抄録
本研究では、都道府県医療費適正化計画の策定過程における組織体制及び情報分析実施状況などを明らかにし、計画策定における課題及び今後のあり方を検討した。
医療費適正化計画策定に関して文献調査したほか、47都道府県の計画担当者を対象に自記式アンケート調査を実施した。
39都道府県から回答があった(回収率83.0%)。都道府県間で計画策定体制及び使用しているデータに大きな違いはみられなかった。委員会・協議会に病院団体が参加している都道府県は半数以下であった。また、計画策定の上で必要性が高いにもかかわらず入手できないデータとして、都道府県別の性・年齢別医療費データのほか、患者調査などの官庁統計の個票などが挙げられた。
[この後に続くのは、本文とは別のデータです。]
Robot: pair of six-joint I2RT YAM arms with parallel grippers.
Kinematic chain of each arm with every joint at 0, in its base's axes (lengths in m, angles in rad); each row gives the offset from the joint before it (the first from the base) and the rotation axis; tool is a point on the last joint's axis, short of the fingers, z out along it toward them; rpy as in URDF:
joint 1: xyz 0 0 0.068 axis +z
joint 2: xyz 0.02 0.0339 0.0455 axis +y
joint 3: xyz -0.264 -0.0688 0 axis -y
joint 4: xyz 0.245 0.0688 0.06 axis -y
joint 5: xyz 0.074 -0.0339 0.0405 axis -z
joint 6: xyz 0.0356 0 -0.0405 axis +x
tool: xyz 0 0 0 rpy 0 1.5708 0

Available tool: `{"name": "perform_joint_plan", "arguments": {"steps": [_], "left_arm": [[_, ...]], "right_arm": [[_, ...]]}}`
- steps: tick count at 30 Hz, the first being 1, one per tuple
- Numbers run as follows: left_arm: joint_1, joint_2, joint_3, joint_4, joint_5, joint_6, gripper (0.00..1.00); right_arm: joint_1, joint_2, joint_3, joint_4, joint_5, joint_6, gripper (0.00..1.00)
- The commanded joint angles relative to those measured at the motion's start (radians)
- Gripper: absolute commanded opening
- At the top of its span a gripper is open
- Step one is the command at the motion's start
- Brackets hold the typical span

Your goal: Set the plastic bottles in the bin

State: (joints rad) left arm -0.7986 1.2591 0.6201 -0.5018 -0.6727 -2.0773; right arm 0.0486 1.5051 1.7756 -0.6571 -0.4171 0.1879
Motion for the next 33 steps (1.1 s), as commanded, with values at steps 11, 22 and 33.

地域医療提供の効率化を図るためには、地域連携クリティカルパスの運用など病院が関連する取り組みも重要であり、今後は病院団体からの参加も求められると考えられる。さらに計画策定に必要なデータ分析を迅速に行えるよう、レセプトデータを含めた国が管理する関連データの利用を可能にする措置が必要と考えられる。
今後、国には医療費の伸び率抑制に関する目標設定及び生活習慣病対策の実施状況を踏まえた医療費推計方法の開発、検証等が求められ、都道府県においてはステークホルダーの声が十分反映されるような委員会体制の構築及び情報分析体制の確立が必要と考えられる。